The Kodiak National Wildlife Refuge includes the southwestern two-thirds of Kodiak Island, Uganik Island, the Red Peaks area of Afognak Island and all of Ban Island in the archipelago. It encompasses 1990418 acre. The refuge is administered from offices in Kodiak.

The refuge contains seven major rivers and about 100 streams. It is a spawning ground for all five species of Pacific Ocean salmon, steelhead, Dolly Varden, and several other fish species; as well as a nesting ground for 250 species of bird, many of which feed on salmon. The refuge has only six native species of mammals: Kodiak bear, red fox, river otter, ermine, little brown bat and tundra vole. The non-native mammals Sitka black-tailed deer, mountain goat, Roosevelt elk, caribou, marten, red squirrel, snowshoe hare, and beaver were introduced to the archipelago between the 1920s and 1950s and are now hunted and trapped. An estimated 2,300 brown bears inhabit the refuge, and an estimated 1200 bald eagles nest here every year.

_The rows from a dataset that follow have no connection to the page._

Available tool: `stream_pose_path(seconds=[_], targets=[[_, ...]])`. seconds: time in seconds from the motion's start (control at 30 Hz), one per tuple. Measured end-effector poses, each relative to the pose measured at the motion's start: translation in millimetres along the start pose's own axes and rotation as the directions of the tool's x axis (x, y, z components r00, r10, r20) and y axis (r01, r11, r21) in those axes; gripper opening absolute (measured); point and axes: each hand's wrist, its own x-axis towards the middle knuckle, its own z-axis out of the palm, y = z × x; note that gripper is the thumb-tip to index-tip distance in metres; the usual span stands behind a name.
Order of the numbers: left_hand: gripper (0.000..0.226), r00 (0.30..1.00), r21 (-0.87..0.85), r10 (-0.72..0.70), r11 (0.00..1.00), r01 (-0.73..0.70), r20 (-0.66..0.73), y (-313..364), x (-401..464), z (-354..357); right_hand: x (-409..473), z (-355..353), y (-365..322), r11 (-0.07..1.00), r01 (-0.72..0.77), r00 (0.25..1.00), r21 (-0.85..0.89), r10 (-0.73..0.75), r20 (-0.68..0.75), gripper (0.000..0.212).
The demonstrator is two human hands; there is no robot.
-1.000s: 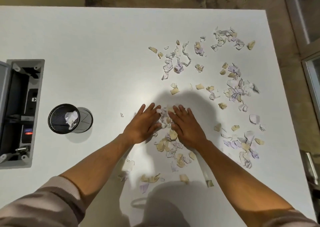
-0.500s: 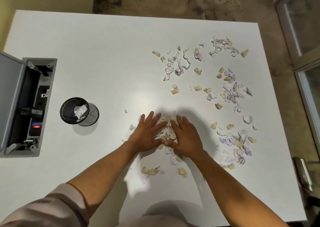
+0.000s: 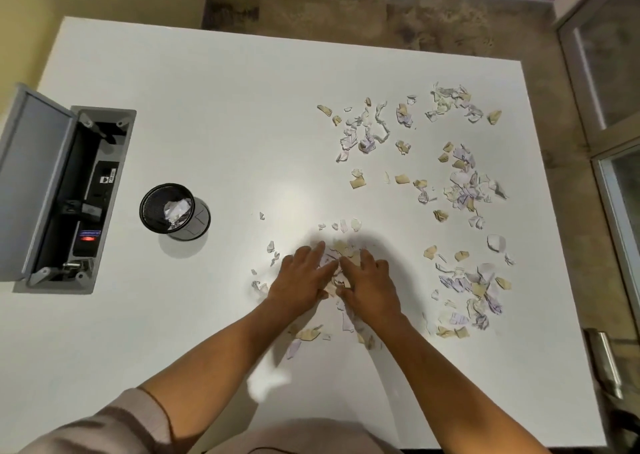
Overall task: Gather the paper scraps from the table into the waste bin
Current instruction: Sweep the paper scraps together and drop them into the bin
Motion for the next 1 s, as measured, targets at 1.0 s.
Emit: stream_pose_path(seconds=[1.0], targets=[[0.019, 0.846, -0.938, -0.533, 0.285, 0.199, 0.018, -17.1, -40.6, -53.5, -17.5, -32.1, -36.9, 0.089, -0.235, 0.939, 0.968, 0.277, 0.203, 0.007]])
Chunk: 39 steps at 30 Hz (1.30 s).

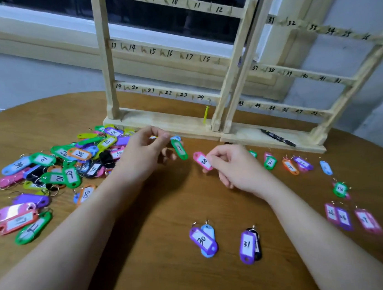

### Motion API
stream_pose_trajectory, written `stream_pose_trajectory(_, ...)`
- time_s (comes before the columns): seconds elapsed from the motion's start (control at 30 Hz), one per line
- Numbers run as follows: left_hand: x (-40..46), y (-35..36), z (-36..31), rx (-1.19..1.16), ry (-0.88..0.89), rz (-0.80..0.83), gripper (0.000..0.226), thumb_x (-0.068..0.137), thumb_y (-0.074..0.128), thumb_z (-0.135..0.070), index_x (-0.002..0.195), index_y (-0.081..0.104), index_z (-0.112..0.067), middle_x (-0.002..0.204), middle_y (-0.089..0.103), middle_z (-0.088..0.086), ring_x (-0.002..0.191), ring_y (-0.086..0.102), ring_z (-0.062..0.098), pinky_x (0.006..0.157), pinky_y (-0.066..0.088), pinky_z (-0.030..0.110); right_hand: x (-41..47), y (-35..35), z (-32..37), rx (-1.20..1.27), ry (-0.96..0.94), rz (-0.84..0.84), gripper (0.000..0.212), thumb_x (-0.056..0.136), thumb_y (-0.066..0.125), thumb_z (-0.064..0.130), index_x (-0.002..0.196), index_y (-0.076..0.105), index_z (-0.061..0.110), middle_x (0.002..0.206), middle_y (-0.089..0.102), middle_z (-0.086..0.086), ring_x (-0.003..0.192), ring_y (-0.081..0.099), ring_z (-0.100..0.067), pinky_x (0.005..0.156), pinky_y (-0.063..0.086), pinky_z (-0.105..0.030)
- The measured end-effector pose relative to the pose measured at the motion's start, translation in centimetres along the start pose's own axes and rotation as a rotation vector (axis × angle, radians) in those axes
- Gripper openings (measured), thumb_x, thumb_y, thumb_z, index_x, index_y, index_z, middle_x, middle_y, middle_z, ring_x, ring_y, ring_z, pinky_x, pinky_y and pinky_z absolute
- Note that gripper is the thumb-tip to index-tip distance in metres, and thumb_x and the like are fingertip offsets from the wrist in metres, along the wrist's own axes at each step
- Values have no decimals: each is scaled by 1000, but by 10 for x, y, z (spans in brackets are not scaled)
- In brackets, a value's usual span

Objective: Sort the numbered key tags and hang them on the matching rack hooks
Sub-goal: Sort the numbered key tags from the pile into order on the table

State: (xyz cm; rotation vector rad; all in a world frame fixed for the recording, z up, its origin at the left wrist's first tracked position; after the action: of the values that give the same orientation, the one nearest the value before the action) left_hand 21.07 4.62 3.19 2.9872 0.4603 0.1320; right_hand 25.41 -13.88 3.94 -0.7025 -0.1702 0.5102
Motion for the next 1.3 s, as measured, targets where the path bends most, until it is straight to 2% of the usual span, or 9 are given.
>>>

The climate of the refuge is that of southern Alaska, mild and rainy. Many areas in the refuge are densely forested with Sitka spruce at lower elevations. There are grasslands in drier areas, shrub habitats dominated by dense alder, and alpine habitats at higher elevations. The refuge contains several small glaciers.

The refuge has no road access from the outside but contains part of a private road used for access to the Terror Lake hydroelectric facility. Public use of this road is prohibited.